• **Task requirements**
If a line in the data below holds the word "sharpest", copy it.

Dataset items:
- - - - -

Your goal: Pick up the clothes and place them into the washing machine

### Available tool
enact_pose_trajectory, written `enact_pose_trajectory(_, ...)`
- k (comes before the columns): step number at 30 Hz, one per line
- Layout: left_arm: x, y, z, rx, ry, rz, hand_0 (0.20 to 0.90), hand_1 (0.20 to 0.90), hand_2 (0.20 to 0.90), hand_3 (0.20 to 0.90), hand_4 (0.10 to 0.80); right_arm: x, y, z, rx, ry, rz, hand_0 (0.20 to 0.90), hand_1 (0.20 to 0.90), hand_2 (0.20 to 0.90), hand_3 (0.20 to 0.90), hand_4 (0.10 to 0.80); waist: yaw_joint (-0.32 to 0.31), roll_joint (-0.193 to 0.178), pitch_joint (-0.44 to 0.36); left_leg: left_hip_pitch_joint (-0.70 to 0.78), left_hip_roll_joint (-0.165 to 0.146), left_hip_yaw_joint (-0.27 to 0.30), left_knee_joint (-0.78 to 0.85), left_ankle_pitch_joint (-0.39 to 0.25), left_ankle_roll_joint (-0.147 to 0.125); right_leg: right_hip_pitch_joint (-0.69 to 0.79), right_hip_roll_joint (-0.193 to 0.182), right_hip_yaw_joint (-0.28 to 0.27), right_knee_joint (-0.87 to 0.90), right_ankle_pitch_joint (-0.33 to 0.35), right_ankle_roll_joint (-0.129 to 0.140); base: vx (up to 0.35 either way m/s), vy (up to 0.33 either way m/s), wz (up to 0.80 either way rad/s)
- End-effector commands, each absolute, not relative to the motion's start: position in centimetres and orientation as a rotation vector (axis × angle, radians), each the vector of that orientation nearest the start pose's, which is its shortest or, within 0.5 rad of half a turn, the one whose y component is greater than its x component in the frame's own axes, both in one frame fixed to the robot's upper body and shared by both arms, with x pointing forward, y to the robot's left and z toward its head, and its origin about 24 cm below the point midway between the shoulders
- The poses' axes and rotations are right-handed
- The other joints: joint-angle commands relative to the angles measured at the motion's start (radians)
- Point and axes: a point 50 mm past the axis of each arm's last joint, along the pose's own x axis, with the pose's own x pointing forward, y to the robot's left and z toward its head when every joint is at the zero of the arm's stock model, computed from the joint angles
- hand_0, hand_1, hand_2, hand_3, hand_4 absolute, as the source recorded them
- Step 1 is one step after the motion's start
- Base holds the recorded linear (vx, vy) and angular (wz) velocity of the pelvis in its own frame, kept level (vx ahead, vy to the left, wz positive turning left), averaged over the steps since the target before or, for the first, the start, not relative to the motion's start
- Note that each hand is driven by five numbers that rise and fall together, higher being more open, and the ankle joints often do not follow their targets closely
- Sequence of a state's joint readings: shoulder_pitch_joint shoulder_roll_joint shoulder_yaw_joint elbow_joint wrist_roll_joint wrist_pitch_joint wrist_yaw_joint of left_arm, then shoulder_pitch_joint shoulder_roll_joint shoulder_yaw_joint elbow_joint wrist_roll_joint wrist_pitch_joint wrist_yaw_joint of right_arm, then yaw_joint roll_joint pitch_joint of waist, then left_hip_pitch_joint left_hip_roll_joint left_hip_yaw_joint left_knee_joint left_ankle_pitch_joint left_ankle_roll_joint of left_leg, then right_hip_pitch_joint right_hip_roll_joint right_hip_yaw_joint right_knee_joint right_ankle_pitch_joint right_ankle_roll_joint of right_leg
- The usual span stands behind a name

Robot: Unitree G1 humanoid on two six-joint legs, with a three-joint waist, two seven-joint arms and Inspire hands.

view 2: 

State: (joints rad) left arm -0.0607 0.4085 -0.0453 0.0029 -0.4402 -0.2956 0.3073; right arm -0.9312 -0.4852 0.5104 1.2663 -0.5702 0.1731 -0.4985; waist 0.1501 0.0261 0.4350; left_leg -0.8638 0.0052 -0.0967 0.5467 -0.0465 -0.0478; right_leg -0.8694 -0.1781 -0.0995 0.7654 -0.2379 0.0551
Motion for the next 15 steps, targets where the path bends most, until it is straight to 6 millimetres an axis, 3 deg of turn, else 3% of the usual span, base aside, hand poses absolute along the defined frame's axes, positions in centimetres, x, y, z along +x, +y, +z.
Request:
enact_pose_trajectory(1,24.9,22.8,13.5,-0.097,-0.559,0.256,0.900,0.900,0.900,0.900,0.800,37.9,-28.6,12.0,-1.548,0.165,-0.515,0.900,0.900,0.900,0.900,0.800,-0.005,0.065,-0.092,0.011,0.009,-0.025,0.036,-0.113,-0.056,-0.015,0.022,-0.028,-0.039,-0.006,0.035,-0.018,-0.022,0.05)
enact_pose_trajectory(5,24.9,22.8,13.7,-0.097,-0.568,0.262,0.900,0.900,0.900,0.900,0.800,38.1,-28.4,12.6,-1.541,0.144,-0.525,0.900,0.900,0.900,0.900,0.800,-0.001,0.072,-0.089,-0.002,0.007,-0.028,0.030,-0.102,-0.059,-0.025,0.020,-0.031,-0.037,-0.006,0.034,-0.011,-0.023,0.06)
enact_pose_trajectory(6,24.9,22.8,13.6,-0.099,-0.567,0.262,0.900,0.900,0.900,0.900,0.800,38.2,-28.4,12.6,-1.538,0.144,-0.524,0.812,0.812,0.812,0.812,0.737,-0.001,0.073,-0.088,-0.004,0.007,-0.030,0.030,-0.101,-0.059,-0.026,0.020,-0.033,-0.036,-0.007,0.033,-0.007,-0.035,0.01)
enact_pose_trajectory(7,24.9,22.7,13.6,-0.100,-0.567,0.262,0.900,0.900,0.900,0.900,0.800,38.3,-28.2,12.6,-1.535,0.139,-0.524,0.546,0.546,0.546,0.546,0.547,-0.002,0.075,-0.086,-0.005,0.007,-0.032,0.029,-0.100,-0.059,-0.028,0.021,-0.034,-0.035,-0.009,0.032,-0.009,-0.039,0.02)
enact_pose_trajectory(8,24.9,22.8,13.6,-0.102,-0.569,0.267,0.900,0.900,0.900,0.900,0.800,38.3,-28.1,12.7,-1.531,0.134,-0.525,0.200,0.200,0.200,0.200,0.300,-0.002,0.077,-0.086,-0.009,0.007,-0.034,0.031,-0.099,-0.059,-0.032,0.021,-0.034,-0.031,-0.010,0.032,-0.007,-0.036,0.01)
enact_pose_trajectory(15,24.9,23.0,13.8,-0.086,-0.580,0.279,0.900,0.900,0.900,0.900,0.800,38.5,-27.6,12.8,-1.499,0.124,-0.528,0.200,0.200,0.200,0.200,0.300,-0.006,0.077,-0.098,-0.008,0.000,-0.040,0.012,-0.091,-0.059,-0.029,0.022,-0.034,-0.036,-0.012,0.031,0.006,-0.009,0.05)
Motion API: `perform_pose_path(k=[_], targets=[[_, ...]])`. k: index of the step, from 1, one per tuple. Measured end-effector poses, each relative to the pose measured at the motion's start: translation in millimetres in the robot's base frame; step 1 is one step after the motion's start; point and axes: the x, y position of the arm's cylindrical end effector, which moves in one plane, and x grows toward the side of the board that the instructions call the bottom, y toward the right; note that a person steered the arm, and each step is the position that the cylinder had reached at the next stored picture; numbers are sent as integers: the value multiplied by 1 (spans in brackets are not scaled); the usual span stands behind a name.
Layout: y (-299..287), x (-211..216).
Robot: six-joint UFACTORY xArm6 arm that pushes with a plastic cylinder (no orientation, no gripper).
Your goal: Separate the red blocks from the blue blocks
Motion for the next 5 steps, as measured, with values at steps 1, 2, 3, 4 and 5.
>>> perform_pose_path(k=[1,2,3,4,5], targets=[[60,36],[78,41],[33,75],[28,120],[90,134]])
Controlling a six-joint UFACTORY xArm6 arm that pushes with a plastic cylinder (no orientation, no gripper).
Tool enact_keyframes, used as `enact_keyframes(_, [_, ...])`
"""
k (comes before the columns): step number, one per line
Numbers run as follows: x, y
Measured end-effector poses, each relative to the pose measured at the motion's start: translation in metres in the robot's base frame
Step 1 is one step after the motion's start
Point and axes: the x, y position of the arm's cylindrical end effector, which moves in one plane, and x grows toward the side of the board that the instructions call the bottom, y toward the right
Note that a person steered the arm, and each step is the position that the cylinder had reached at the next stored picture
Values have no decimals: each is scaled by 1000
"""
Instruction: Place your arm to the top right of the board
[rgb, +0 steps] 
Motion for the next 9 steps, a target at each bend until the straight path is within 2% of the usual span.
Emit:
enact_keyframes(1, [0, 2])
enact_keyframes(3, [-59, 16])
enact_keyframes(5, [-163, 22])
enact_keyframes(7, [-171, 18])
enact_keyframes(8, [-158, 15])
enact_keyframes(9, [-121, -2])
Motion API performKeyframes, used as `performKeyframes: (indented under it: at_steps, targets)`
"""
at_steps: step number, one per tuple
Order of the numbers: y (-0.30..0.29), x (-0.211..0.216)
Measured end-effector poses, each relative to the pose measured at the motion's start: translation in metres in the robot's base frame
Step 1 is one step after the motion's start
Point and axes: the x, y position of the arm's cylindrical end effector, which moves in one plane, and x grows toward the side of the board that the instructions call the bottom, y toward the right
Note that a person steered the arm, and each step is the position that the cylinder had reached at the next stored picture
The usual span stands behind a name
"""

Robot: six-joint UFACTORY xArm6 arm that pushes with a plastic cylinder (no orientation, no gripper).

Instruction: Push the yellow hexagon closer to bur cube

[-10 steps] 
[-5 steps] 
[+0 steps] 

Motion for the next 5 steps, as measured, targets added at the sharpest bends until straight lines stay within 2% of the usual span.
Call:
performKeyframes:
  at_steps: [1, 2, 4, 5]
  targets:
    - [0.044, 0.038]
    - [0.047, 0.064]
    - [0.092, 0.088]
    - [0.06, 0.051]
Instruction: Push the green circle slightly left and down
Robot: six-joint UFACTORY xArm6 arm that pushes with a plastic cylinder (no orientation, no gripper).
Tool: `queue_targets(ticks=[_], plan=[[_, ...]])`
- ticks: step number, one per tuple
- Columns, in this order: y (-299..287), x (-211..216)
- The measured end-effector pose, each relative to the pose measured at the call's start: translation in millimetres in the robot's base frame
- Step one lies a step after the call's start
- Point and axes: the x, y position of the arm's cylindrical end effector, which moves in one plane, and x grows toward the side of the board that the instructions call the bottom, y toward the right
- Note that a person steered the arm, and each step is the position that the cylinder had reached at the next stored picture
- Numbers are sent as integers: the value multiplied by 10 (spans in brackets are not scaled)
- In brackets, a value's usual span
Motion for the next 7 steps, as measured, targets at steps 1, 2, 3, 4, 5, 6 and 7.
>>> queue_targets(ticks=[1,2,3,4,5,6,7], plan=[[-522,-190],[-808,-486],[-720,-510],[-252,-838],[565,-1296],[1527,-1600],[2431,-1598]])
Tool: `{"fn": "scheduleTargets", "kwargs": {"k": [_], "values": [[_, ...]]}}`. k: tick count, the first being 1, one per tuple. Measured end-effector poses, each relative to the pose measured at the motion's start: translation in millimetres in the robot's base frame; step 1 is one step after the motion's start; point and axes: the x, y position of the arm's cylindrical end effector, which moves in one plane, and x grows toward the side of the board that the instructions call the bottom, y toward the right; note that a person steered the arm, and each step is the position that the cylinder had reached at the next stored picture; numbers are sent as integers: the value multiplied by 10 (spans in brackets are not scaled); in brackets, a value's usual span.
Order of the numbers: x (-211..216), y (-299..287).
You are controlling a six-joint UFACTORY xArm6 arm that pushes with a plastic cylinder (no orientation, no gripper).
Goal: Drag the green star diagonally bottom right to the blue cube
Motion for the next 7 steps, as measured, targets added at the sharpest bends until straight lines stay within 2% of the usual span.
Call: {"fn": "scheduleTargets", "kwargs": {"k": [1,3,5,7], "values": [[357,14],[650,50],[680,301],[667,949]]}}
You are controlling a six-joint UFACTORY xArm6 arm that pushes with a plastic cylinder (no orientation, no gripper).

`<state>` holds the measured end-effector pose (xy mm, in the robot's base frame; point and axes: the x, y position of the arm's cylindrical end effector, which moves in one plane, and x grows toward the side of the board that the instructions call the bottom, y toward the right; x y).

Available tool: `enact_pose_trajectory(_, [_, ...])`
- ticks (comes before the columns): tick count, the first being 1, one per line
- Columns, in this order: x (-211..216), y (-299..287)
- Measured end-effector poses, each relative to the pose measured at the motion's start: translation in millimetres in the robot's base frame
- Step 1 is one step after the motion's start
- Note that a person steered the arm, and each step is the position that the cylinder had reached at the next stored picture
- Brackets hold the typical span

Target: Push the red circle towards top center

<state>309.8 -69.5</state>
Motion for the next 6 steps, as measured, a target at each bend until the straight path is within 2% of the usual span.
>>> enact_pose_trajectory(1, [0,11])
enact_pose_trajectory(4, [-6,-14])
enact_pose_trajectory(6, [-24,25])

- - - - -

• **The answer**
Motion for the next 5 steps, as measured, targets added at the sharpest bends until straight lines stay within 2% of the usual span.
Motion for the next 7 steps, as measured, targets added at the sharpest bends until straight lines stay within 2% of the usual span.

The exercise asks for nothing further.